Extracted data entries:
::::::::::
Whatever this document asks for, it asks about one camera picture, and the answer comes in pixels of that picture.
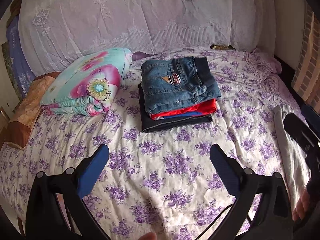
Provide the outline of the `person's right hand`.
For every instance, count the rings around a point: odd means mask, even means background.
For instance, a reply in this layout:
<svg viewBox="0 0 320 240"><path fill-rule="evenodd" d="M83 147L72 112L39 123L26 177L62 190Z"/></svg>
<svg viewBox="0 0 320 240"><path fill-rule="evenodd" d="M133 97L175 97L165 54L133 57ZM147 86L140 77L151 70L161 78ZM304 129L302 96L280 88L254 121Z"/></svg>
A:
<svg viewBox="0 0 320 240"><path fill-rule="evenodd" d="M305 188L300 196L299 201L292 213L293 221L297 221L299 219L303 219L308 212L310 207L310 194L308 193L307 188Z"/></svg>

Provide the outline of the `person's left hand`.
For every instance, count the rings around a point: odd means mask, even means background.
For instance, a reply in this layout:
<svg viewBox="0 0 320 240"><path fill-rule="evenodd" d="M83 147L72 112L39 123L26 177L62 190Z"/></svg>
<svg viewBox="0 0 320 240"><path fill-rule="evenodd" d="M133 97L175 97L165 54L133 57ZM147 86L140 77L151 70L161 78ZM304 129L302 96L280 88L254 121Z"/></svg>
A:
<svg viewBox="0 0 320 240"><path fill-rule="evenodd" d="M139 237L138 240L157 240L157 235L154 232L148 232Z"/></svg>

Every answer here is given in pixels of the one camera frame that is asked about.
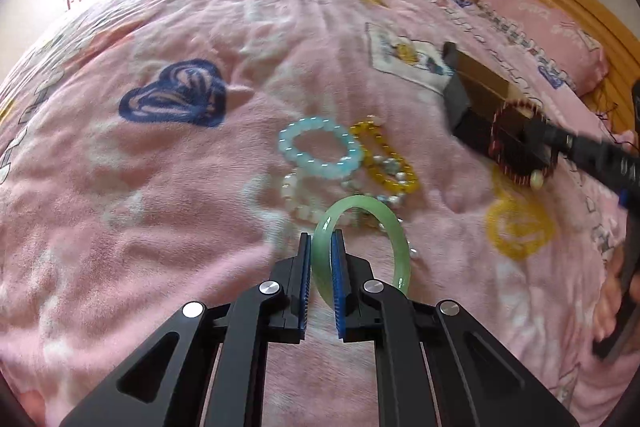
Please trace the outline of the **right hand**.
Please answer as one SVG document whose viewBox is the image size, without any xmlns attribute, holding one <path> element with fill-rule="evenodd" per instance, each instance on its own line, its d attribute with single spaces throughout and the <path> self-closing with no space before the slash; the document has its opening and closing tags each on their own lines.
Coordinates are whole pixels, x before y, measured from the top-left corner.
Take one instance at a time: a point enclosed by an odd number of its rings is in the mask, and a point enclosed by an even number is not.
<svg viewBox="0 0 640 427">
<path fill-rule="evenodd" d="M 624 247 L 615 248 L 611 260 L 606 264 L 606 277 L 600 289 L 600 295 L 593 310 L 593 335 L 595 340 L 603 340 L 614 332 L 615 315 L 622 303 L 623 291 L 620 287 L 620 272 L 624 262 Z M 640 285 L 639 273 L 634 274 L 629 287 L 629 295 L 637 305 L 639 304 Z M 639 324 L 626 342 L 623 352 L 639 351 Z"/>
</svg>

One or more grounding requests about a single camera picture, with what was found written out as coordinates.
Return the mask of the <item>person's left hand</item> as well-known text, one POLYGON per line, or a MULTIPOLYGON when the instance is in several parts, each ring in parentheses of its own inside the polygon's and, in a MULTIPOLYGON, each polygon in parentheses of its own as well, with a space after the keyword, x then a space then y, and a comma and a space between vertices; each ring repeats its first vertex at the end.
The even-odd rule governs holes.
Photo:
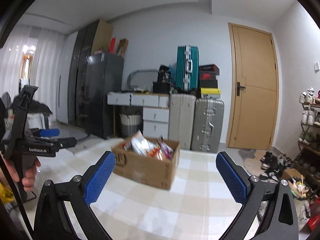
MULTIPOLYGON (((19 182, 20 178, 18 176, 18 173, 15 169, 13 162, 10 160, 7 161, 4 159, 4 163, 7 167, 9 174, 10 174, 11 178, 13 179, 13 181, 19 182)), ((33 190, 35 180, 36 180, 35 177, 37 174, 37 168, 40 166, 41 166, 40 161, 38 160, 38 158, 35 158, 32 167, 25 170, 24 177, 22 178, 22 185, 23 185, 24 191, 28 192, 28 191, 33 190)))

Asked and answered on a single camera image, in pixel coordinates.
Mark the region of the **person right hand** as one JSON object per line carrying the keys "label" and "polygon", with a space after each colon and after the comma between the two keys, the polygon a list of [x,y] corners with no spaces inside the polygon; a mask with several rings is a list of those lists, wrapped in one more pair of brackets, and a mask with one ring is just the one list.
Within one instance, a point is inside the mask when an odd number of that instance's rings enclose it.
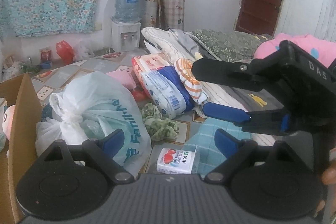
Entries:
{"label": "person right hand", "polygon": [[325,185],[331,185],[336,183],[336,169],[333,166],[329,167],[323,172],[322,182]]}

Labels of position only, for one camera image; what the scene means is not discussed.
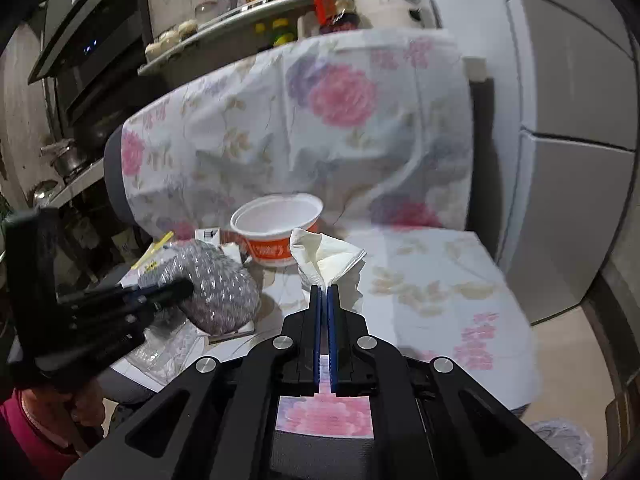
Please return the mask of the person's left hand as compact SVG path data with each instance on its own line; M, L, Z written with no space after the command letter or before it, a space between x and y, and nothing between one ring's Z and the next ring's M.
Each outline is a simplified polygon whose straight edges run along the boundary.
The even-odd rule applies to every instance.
::::::::::
PROBLEM DETAILS:
The required answer is each line of the data in which the word "Provide" appears.

RESULT OF THE TASK:
Provide the outline of the `person's right hand`.
Provide the outline of the `person's left hand`.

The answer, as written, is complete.